DATA PROVIDED Start Marker

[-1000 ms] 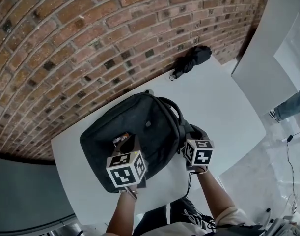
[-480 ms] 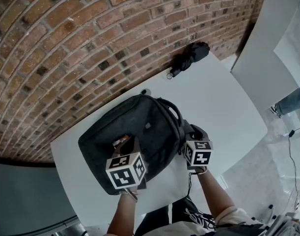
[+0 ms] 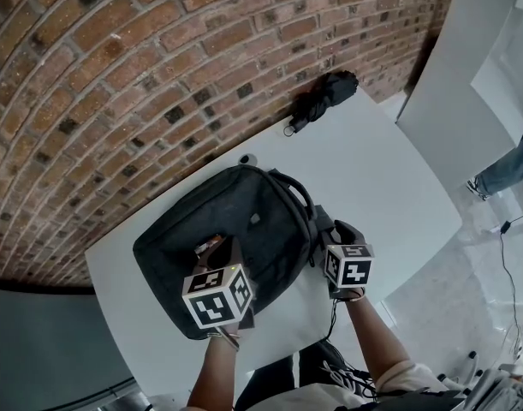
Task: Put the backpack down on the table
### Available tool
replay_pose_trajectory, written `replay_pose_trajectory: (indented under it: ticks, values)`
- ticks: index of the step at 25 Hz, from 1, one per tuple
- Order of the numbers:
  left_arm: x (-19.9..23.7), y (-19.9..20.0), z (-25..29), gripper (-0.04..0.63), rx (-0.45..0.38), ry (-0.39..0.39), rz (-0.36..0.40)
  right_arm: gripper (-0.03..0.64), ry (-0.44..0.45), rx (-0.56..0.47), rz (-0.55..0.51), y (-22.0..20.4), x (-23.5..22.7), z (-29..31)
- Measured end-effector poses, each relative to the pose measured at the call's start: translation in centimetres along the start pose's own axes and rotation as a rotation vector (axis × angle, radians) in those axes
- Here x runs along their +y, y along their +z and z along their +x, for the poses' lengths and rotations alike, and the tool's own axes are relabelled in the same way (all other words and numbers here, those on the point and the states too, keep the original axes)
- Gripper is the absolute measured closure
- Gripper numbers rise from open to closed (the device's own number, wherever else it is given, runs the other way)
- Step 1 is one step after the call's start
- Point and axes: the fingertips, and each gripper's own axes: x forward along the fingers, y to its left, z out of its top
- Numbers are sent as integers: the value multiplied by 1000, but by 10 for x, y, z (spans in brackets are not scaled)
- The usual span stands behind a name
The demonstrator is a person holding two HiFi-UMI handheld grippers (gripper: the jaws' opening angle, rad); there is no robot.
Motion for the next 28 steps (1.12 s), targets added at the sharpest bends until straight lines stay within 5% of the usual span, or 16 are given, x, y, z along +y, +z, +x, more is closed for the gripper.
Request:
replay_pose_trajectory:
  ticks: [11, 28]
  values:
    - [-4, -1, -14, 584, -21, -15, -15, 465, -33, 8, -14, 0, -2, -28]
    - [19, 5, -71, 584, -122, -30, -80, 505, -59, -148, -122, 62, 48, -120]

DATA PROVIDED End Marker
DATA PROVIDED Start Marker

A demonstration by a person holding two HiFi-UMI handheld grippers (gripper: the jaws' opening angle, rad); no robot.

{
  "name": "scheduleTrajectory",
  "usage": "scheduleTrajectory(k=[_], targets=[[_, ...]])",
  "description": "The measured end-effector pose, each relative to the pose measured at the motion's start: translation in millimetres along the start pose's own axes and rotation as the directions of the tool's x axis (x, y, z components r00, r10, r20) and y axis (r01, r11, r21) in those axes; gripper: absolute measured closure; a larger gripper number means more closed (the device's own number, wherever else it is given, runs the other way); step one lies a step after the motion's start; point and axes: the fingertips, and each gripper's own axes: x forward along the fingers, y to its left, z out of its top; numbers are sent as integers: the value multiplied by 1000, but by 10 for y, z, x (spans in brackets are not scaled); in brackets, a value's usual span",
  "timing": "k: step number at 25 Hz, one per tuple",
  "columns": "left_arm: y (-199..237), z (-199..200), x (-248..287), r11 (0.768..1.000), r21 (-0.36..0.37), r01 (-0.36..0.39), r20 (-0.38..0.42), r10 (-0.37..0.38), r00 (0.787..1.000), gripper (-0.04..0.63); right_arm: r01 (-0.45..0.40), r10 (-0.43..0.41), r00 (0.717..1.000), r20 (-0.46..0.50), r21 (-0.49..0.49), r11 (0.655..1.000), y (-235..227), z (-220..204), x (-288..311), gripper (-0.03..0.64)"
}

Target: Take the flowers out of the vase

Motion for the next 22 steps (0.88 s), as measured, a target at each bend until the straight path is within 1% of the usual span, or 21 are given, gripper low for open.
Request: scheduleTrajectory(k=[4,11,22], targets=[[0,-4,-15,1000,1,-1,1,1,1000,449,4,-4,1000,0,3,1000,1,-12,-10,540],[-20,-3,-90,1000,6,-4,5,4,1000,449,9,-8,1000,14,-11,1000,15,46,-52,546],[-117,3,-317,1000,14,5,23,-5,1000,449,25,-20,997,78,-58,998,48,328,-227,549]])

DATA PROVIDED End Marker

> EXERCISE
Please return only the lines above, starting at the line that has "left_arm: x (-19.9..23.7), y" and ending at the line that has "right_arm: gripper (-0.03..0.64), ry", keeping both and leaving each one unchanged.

> TASK OUTPUT
  left_arm: x (-19.9..23.7), y (-19.9..20.0), z (-25..29), gripper (-0.04..0.63), rx (-0.45..0.38), ry (-0.39..0.39), rz (-0.36..0.40)
  right_arm: gripper (-0.03..0.64), ry (-0.44..0.45), rx (-0.56..0.47), rz (-0.55..0.51), y (-22.0..20.4), x (-23.5..22.7), z (-29..31)

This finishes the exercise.